Такого от Евдокима никто не ждал. Слушали его внимательно, одобряюще. А Евдоким все так же обращался к секретарю парторганизации:

— Якщо бути відвертим, на тобі, Іларіоне, більша провина. Наш начальник — службовець, йому що головне? Аби виконувався план. Як він виконується — байдуже. А ти ж більшовик. Партійний керівник. Хоч раз ти обурився, мовляв, трам-тарарам, не туди повертаєш, Яче Казимировичу! Не так партія вчить!.. Не було такого. Під стіл пішки ходиш, як у тому сімействі, де жінка верховодить.

Опять по цеху прошло оживление. Геська тоже начинает понимать, что происходит. Оказывается, и начальники бывают двуличными: говорят одно, а делают другое. Однако здорово их Кириченко раскусил. И Геська с гордостью подумал о своем бригадире: «Не побоялся!» А Андрей, поддев Ванюру локтем, выкрикнул:

— Так, Евдоким Кириллович, так, колосник им в бок!

Чухно сидел в президиуме на виду у всех и чувствовал себя не весьма приятно. Он порывался прервать Евдокима, что-то приглушенно доказывал Тимофею, оборачивался к Дорохову, размахивал руками. Клим, по-бычьи нагнув голову, зло смотрел на него.

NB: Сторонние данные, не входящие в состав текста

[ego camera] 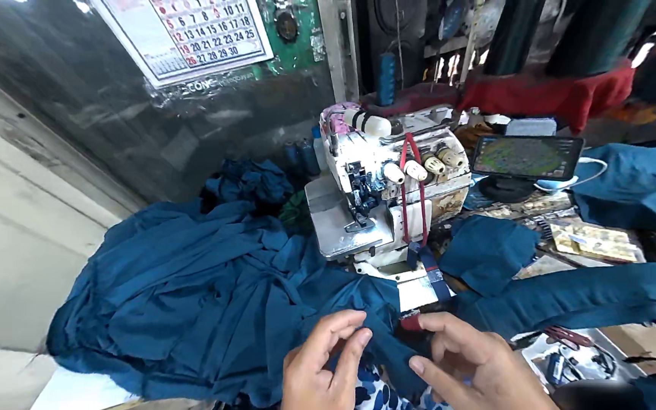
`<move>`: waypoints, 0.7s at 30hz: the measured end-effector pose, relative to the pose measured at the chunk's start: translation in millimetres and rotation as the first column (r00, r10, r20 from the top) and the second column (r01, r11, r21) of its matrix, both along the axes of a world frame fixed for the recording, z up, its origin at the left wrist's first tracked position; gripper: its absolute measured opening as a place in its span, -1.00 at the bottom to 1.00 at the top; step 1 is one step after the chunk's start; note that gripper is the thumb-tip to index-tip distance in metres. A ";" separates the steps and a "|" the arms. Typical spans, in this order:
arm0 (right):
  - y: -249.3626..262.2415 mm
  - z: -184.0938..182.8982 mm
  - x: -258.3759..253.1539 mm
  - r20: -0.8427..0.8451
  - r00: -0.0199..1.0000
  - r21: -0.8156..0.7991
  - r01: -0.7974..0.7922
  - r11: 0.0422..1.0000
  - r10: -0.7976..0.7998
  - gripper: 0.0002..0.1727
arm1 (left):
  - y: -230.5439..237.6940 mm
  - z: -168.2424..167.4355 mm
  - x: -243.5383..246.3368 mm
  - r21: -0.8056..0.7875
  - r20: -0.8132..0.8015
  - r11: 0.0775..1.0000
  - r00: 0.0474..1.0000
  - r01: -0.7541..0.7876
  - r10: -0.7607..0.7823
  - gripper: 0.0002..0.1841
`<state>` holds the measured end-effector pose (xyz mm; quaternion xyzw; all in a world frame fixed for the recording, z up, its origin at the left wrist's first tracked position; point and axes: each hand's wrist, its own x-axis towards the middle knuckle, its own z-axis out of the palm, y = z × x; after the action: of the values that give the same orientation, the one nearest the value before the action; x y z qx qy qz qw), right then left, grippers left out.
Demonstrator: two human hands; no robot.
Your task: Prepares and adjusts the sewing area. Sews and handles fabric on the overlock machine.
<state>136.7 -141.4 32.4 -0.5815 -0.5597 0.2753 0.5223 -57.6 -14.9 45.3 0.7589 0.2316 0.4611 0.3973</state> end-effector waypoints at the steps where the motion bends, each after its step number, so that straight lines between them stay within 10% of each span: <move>1: -1.8 0.3 2.7 0.021 1.000 -0.024 -0.015 1.000 0.015 -0.52 | 1.3 3.7 -0.8 0.019 -0.024 1.000 1.000 0.017 -0.017 -0.77; 7: -2.8 13.6 11.6 0.044 0.989 -0.111 -0.136 0.984 0.142 -0.47 | 5.1 37.5 3.5 0.059 -0.109 0.990 0.986 0.131 -0.124 -0.73; 12: 40.7 16.2 12.0 -0.201 0.905 0.162 -0.346 0.924 0.374 -0.35 | 27.6 55.0 5.8 0.107 -0.248 0.919 0.905 0.379 -0.345 -0.81; 21: 33.1 10.0 23.3 -0.170 0.940 0.082 -0.287 0.954 0.297 -0.49 | 32.3 38.5 8.7 0.106 -0.200 0.959 0.950 0.264 -0.239 -0.79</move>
<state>160.0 -108.3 42.4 -0.4498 -0.5978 0.3855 0.5401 -49.0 17.4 83.9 0.8462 0.1379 0.3483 0.3790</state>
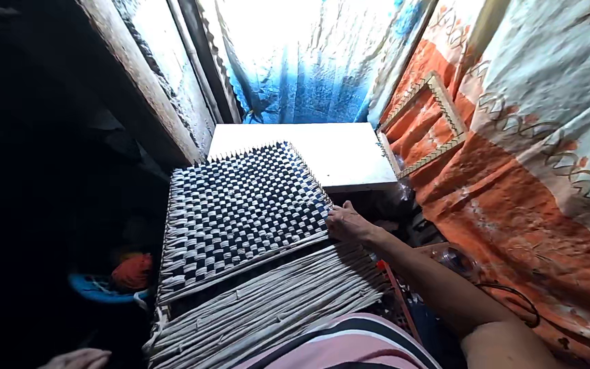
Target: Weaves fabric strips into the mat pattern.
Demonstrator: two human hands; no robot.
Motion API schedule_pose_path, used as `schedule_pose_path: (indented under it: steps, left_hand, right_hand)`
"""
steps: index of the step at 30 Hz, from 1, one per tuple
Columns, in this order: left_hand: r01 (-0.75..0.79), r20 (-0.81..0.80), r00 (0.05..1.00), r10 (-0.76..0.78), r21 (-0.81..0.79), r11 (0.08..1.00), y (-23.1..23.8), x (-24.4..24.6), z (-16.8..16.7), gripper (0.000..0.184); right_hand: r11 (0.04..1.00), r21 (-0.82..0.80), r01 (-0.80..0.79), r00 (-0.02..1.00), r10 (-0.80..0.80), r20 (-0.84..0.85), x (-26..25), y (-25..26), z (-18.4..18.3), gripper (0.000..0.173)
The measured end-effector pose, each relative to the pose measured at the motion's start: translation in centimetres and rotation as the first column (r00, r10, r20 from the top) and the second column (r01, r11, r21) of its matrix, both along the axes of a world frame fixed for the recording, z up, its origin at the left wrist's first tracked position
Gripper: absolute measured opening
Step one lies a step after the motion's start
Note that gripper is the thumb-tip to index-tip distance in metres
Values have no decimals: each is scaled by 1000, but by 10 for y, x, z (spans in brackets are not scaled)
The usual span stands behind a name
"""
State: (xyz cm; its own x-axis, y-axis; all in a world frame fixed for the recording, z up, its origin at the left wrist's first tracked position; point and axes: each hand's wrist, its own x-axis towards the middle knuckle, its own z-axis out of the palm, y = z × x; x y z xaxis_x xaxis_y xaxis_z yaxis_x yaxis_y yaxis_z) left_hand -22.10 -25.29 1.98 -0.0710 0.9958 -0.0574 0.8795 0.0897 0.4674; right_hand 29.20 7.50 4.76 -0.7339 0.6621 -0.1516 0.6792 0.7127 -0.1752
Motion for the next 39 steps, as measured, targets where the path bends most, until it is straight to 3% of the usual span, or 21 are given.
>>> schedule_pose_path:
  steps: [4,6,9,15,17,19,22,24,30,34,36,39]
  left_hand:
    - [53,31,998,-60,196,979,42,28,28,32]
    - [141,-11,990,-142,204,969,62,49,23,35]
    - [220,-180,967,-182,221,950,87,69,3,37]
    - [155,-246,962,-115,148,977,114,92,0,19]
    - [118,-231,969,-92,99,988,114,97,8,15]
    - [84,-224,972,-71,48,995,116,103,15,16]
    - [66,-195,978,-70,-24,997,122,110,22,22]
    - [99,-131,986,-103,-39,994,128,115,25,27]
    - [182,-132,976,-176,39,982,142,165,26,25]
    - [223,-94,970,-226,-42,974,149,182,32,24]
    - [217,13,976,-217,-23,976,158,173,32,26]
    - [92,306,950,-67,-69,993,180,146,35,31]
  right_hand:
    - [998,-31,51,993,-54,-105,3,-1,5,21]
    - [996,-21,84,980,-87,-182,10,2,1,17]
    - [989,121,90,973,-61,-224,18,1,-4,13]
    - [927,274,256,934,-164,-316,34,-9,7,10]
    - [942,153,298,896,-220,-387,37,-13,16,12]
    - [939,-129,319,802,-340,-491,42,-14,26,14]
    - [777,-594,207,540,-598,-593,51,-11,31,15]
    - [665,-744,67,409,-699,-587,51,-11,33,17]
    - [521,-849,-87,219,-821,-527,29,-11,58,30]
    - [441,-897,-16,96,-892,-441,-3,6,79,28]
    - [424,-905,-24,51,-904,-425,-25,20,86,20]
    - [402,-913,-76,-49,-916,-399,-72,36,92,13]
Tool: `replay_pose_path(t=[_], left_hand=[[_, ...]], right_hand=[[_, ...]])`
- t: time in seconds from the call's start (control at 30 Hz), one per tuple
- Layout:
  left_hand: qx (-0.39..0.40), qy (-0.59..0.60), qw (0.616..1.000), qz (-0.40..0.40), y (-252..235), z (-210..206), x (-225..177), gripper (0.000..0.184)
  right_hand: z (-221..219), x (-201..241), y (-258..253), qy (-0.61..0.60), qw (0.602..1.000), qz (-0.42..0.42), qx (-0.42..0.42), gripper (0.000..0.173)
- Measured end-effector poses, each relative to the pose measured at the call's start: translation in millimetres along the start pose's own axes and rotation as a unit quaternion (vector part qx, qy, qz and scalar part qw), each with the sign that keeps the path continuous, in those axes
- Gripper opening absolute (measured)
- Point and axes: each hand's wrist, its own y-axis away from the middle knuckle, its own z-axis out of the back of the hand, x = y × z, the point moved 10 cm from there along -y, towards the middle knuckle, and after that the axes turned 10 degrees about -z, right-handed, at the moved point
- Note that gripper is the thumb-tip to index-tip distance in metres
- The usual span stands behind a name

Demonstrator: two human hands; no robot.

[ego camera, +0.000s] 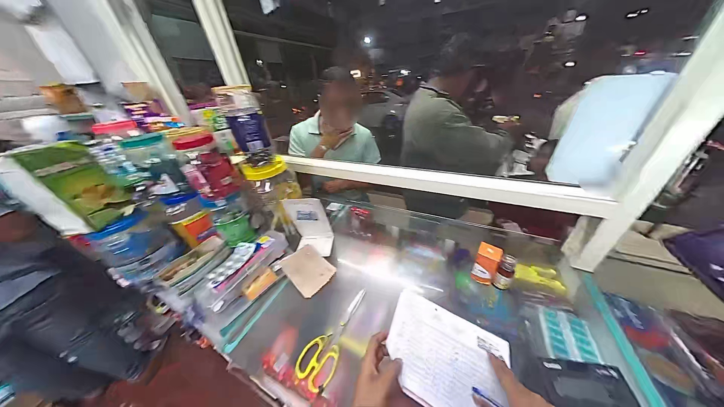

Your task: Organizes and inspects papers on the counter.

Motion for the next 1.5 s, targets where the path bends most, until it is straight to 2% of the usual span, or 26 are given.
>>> replay_pose_path(t=[0.07,0.17,0.23,0.33,0.4,0.5,0.63,0.73,0.83,0.97,1.03,1.13,1.23,1.37,1.5], left_hand=[[-0.022,0.115,0.993,0.029,4,-8,3,0.050],[-0.039,0.243,0.967,0.067,10,-20,6,0.052],[-0.022,0.297,0.952,0.066,11,-26,7,0.046],[0.007,0.370,0.928,0.055,9,-33,3,0.037],[0.017,0.397,0.916,0.059,9,-38,1,0.036],[0.022,0.410,0.910,0.065,10,-41,1,0.036],[0.050,0.438,0.896,0.051,14,-43,-6,0.031],[0.082,0.466,0.880,0.038,19,-47,-14,0.031],[0.122,0.499,0.858,0.021,22,-52,-27,0.033],[0.151,0.519,0.842,0.008,25,-56,-33,0.032],[0.146,0.516,0.844,0.008,25,-56,-33,0.030],[0.119,0.508,0.853,0.018,26,-53,-32,0.030],[0.115,0.510,0.852,0.026,25,-50,-33,0.032],[0.106,0.497,0.861,0.027,27,-47,-35,0.031],[0.092,0.493,0.865,0.022,27,-43,-35,0.031]], right_hand=[[1,4,5,-0.005,1.000,-0.007,0.017,0.077],[6,2,1,-0.046,0.999,0.004,0.001,0.083],[4,-4,-7,-0.057,0.998,0.000,0.034,0.088],[0,-2,-10,-0.126,0.989,0.022,0.079,0.084],[-4,6,-4,-0.213,0.969,0.059,0.110,0.076],[-11,23,8,-0.369,0.913,0.091,0.152,0.064],[-6,33,14,-0.505,0.848,0.082,0.138,0.060],[-1,38,18,-0.532,0.835,0.078,0.119,0.063],[-8,41,14,-0.517,0.839,0.083,0.145,0.078],[-13,51,22,-0.594,0.776,0.092,0.190,0.070],[-12,55,27,-0.606,0.766,0.076,0.202,0.067],[-6,54,32,-0.618,0.762,0.052,0.184,0.066],[2,49,34,-0.618,0.775,0.023,0.131,0.064],[14,38,32,-0.572,0.819,0.016,0.042,0.068],[27,31,32,-0.501,0.862,0.050,-0.062,0.076]])
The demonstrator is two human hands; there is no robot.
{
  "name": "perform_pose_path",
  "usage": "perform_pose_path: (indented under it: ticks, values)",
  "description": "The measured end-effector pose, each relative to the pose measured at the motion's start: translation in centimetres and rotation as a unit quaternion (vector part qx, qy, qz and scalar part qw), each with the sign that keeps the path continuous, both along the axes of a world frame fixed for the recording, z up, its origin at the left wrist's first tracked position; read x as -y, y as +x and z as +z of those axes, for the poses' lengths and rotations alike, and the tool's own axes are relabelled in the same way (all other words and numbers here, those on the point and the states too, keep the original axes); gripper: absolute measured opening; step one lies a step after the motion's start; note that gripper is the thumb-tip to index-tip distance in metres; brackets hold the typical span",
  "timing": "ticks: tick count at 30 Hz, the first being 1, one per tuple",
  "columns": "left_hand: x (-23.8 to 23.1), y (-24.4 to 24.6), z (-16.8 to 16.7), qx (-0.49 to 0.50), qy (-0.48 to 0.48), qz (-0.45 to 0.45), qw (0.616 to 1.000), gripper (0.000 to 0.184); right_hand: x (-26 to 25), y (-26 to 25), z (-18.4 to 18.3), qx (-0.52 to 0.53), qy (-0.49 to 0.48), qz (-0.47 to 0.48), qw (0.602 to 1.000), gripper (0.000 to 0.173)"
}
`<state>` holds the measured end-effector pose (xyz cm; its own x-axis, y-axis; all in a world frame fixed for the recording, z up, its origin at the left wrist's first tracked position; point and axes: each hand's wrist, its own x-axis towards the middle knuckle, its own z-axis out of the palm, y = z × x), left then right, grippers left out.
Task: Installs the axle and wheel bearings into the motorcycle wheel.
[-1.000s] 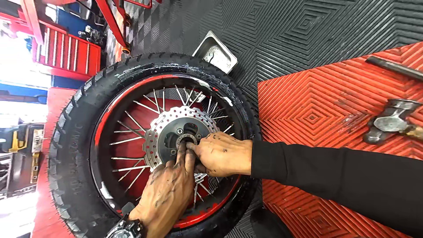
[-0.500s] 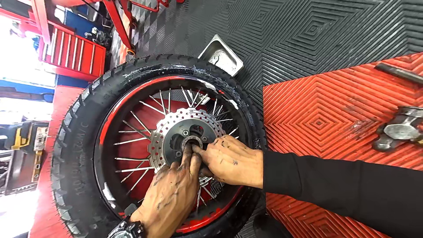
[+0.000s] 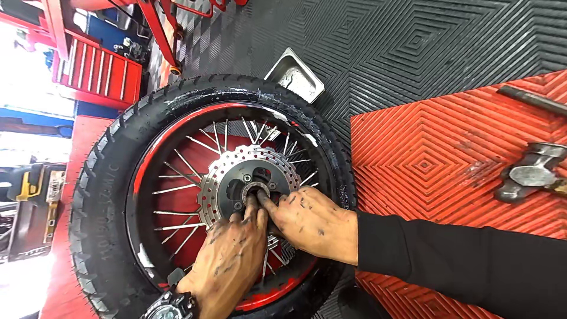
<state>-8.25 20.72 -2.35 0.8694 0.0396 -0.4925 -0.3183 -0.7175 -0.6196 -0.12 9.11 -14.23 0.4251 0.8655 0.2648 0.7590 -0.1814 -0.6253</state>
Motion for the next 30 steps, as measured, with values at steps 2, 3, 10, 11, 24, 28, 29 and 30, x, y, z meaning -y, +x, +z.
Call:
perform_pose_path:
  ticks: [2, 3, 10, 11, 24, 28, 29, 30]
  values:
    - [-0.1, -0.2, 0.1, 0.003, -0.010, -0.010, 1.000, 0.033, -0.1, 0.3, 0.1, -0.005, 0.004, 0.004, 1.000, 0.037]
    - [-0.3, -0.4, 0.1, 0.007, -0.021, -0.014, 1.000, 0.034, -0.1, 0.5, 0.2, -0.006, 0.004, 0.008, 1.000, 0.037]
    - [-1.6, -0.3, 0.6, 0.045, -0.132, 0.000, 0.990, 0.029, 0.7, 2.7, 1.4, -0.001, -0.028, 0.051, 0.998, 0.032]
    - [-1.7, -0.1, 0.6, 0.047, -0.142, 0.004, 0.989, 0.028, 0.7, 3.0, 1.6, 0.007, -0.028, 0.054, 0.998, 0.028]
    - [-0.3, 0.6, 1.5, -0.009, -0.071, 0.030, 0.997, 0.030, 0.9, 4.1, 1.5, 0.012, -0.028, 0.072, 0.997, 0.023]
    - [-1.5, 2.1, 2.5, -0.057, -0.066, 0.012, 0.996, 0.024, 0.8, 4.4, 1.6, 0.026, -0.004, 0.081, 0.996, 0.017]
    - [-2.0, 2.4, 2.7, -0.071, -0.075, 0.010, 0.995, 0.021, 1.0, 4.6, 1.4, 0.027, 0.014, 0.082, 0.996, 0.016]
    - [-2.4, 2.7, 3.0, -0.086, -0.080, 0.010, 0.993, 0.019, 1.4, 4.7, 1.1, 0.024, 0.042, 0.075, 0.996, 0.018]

Евдоким заканчивал свое выступление:

— I думка у мене така, що тебе, товаришу Іларіон Чухно, треба знімати. Повернешся на паровоз, може, знову станеш людиною...

Многое открылось Дорохову на этом собрании. Во многом он утвердился. Чухно явно не на своем месте. В отношении Кончаловского — тоже вроде все понятно. Пока поработает. Правда, не за совесть, а за страх. Но ничего не поделаешь. Надо будет присмотреться к молодым инженерам и готовить замену.

32

Чем больше Ванюра узнавал Тимофея Авдеевича и Андрея, тем мелочней и противней казался он самому себе, тем ничтожнее представлялась собственная жизнь.

Прежде такие мысли просто не могли прийти в голову. У него вообще не было потребности думать. Он видел, как живет отец, что делает. Изо дня в день слышал одно и то же: «Жить надо для себя», «Всяк хлопочет, добра себе хочет», «Своя рубашка ближе к телу»... О, в этом его отец знал толк! Все это само собой укоренилось в сознании Ванюры. Известно же — яблоко от яблони недалеко катится. Даже понятия не имел, что можно жить как-то иначе. С такими взглядами он пришел на паровоз и сразу же столкнулся с иной жизнью, совершенно не похожей на ту, которую знал. Вот тогда Ванюра впервые подумал о том, кто же прав: отец ли со своей неуемной, какой-то угрюмой жаждой накопления или новые товарищи?

Его невольно влекло к этим открытым, веселым людям. Они тоже были одержимы, но не стяжательством, как его отец. Тимофей Авдеевич почти все поездные бригады пропустил через свой паровоз — стажировал. Ни копейки за это не потребовал, хотя и уменьшился заработок. Шутка ли, возиться с посторонними. Толкутся в паровозной будке, только мешают. Среди механиков тоже разные есть. Одни понятливые, быстро схватывают все, что Авдеевич показывает. С другими же хлопот не оберешься: гонора много, а понятия ни на грош.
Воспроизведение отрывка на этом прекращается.